With recent manufacture yield improvement and cost reduction of image pick-up elements, various image pick-up devices utilizing semiconductor image pick-up elements, such as those in which an image pick-up element is set in a predetermined position in various apparatuses or buildings to pick up an image, convert the picked-up image into an electric signal and display the signal thus obtained in a display, have become actually used.
As the image pick-up element adopted for the above purpose, CCD has heretofore been usually used, which can be manufactured with high yield and at relatively low cost and have relatively stable characteristics with low fluctuation between individual elements. However, CCD requires three kinds of driving circuits, causing a relatively large power consumption. For this reason, image pick-up devices using CMOS element as the image pick-up element have recently been attracting attention.
Compared to CCD, however, the characteristics of CMOS have heretofore been fluctuated greatly with individual elements, resulting in appearance of fixed pattern noise in image data obtained by using a number of CMOS elements. For this reason, the CMOS has element not yet been widely used as the image pick-up element. In the mean time, with recent improvement in the CMOS manufacturing techniques, characteristics fluctuations with individual elements have become reduced, and the generation of fixed pattern noise in image data has become suppressed. Thus, the low power consumption merit of CMOS over CCD has started attracting attention.

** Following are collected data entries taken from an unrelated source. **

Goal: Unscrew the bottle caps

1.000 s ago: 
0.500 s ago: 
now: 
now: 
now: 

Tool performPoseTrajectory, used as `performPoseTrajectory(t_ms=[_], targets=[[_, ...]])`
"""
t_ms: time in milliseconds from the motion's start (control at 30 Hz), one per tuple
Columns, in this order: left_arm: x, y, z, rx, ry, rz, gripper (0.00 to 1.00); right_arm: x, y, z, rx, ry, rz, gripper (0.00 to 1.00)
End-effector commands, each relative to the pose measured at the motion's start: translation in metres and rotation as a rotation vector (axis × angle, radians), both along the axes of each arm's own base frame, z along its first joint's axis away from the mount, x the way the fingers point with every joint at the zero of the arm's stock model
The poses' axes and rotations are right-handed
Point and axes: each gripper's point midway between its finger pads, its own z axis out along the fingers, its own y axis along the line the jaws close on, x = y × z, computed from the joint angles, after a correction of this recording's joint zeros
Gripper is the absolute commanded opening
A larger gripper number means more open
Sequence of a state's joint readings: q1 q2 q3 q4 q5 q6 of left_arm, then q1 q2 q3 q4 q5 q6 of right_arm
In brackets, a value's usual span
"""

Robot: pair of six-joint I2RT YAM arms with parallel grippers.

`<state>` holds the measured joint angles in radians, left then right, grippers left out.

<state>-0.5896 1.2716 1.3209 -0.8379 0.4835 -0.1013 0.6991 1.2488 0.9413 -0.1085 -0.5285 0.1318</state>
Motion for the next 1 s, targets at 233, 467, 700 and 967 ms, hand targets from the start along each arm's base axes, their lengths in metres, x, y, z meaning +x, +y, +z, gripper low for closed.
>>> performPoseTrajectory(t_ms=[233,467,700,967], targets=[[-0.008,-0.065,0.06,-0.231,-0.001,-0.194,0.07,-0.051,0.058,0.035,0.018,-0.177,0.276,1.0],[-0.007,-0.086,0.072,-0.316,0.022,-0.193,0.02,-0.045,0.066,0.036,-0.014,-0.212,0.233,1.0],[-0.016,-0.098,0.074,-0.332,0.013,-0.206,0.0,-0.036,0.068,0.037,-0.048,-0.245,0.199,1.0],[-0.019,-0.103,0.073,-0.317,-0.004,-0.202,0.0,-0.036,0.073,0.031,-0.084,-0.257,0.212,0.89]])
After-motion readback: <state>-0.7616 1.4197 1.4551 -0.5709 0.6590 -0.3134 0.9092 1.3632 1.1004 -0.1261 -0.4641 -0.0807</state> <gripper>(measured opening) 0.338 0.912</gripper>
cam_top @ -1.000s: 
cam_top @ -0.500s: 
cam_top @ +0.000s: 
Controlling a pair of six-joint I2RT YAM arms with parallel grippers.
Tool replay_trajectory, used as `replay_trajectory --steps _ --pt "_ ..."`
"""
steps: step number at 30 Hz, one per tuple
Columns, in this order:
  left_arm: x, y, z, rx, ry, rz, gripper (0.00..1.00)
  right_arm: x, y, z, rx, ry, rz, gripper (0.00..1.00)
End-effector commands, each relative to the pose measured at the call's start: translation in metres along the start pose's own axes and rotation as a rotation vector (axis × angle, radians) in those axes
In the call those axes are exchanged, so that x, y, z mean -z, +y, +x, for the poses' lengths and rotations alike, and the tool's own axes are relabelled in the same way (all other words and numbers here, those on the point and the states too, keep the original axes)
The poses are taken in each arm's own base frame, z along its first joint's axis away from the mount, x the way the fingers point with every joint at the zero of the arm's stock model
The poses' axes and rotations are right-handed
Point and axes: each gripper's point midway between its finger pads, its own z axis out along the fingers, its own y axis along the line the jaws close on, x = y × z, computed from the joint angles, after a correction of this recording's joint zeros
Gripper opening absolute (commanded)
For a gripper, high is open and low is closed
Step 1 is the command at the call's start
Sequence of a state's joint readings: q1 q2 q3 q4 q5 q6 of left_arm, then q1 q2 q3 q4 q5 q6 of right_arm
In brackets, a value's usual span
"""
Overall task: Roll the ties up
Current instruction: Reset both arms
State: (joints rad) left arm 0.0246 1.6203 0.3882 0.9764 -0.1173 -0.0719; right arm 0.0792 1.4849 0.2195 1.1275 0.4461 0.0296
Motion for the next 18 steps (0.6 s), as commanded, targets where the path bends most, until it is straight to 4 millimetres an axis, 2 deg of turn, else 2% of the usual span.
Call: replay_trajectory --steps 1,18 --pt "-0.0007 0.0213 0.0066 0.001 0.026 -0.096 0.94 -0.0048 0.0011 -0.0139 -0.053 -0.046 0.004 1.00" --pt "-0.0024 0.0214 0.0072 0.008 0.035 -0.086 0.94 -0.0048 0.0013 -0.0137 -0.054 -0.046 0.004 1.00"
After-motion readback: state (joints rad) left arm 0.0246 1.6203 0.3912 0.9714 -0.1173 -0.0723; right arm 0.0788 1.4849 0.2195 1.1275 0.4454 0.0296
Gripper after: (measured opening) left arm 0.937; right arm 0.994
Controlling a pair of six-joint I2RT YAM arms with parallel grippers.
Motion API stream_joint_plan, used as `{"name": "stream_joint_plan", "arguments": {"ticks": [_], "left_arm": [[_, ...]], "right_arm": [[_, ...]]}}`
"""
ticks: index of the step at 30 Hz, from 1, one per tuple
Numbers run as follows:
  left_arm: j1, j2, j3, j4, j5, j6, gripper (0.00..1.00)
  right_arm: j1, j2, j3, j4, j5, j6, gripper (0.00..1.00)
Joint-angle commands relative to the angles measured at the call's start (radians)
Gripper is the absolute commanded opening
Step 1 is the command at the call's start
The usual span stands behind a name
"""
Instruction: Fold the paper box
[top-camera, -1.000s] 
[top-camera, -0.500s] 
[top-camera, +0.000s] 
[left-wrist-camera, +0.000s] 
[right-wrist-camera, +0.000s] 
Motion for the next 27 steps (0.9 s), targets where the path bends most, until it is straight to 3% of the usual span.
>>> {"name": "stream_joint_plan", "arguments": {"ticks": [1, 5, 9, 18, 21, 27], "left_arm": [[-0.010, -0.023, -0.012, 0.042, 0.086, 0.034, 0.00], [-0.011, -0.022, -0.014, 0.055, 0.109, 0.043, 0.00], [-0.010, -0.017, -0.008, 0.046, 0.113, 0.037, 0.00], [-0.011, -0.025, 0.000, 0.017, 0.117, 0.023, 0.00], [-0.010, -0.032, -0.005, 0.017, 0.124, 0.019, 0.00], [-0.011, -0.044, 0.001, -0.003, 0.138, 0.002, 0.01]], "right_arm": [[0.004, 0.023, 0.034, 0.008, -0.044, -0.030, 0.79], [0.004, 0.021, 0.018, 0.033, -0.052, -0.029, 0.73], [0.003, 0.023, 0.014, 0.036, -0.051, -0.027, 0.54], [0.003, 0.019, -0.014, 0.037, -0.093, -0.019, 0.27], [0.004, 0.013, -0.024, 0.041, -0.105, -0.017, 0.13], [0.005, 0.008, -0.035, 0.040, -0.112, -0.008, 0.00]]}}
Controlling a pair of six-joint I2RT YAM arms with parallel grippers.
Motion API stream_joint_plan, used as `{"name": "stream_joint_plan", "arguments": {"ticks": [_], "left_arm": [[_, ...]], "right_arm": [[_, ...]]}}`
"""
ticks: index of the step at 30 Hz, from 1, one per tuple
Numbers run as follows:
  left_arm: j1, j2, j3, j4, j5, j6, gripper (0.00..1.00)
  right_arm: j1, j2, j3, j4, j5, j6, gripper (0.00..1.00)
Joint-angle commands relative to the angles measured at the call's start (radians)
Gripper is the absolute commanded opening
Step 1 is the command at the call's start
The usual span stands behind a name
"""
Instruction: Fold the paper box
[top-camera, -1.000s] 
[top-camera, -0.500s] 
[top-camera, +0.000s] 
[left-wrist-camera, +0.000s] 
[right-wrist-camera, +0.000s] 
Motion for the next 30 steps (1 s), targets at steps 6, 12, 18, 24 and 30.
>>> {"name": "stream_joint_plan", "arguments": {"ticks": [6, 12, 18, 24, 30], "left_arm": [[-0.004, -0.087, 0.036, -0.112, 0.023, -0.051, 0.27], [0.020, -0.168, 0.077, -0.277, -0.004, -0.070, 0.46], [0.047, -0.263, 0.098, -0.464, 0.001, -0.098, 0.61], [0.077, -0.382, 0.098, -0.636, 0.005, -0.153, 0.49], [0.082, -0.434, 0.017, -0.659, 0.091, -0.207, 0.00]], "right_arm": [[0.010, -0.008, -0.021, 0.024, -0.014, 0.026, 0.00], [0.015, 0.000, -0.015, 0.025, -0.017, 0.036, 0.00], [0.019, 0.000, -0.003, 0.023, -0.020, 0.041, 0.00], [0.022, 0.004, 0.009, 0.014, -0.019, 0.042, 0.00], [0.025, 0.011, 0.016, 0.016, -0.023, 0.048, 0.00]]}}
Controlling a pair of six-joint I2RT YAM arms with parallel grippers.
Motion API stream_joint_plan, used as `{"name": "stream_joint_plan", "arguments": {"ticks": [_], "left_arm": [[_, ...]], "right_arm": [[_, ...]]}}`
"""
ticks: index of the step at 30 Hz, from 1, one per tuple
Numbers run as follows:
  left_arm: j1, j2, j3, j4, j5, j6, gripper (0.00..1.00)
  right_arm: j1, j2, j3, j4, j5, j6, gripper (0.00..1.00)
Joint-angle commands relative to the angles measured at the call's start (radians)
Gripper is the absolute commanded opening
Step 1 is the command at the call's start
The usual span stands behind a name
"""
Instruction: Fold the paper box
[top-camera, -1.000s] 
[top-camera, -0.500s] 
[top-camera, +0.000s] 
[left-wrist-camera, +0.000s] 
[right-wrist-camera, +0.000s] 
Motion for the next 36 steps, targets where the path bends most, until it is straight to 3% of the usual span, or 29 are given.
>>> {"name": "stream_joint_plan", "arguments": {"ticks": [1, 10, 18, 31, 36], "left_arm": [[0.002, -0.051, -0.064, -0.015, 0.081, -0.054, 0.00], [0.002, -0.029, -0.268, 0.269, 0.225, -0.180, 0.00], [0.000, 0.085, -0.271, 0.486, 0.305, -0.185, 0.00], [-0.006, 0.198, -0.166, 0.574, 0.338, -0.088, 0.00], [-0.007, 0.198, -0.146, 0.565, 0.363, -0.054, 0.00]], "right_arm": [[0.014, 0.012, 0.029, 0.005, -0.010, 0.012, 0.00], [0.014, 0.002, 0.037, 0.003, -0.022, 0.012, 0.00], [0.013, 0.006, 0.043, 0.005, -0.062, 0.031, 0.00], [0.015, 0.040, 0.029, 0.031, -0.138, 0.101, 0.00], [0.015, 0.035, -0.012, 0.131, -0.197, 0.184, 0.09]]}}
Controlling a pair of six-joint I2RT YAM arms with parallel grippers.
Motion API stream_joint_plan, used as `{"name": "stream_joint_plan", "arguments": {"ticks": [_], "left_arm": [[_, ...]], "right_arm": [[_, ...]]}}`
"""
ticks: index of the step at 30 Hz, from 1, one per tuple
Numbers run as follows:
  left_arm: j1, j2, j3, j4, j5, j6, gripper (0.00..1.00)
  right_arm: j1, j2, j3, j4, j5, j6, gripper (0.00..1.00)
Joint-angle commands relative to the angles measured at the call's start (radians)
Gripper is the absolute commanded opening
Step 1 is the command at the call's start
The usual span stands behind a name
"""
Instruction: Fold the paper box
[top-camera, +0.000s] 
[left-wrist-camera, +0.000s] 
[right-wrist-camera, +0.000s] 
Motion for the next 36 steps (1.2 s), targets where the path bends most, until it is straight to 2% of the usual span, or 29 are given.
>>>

An image signal which is obtained as electric signal by conversion in such an image pick-up element is transmitted to personal computer or like image processing unit. The image signal obtained as electric signal by conversion in the image pick-up element, is often converted to a digital signal and transmitted as parallel signal via a plurality of cables. The prior art sensor unit as described, however, has the following problems.
(1) System Interface
A digital signal obtained by a two-dimensional sensor, is usually required to be transmitted by multiple-bit high-rate transmission. For example, with a so-called CIF size image constituted by 320xc3x97240 pixels, in a case of assigning 8 bits per pixel, signals of total of 11 bits of pixel clocked at 6.75 MHz, vertical and horizontal synchronizing signals and 8 bits of pixel data. Moreover, in color image transmission 8 bits are often considered necessary for each of the R, G and B colors. This means that it is necessary to transmit 27 signals. If it is intended to transmit these signals at a high rate, it gives rise to problems in each data signal skew for the clock. In other words, it is difficult to normalize the impedance, the load capacitance, etc. of all the 27 signal line cables, inevitably resulting in fluctuations, phase deviations of data signal with respect to the clock signal, defective digital signal transmission and consequent image quality deterioration. Therefore, a plurality of signals are necessary as the above two-dimensional image signal. The prior art sensor unit is thus not suited for systems aiming at reducing size and power consumption.
(2) Current Consumption
In a two-dimensional sensor with the digital output as described above, a sudden change in its output may result in noise generation. In view of the interface with external circuitry, usually an output capacity of at least about 2 mA is set for output buffer current. Simultaneous changes in 24 bit data cause a current change of 48 mA caused to momentarily flow into the output buffer. This current exceeds the consumed current in the two-dimensional sensor itself. Therefore, systems aiming at reducing size and power consumption pose problems in consumed current into the output buffer.
(3) Noise Generation
A great current caused to flow to the output buffer affects the sensor unit of the chip. In the chip, the sensor unit, inclusive of photo-diodes and amplifiers, operate analog-wise, and current changes other than the signal are preferably as less as possible. Such great current changes as in the output buffer greatly affect the sensor unit. Since such changes are synchronized to the clock, they are also synchronized to the sensor operation and affect as image noise.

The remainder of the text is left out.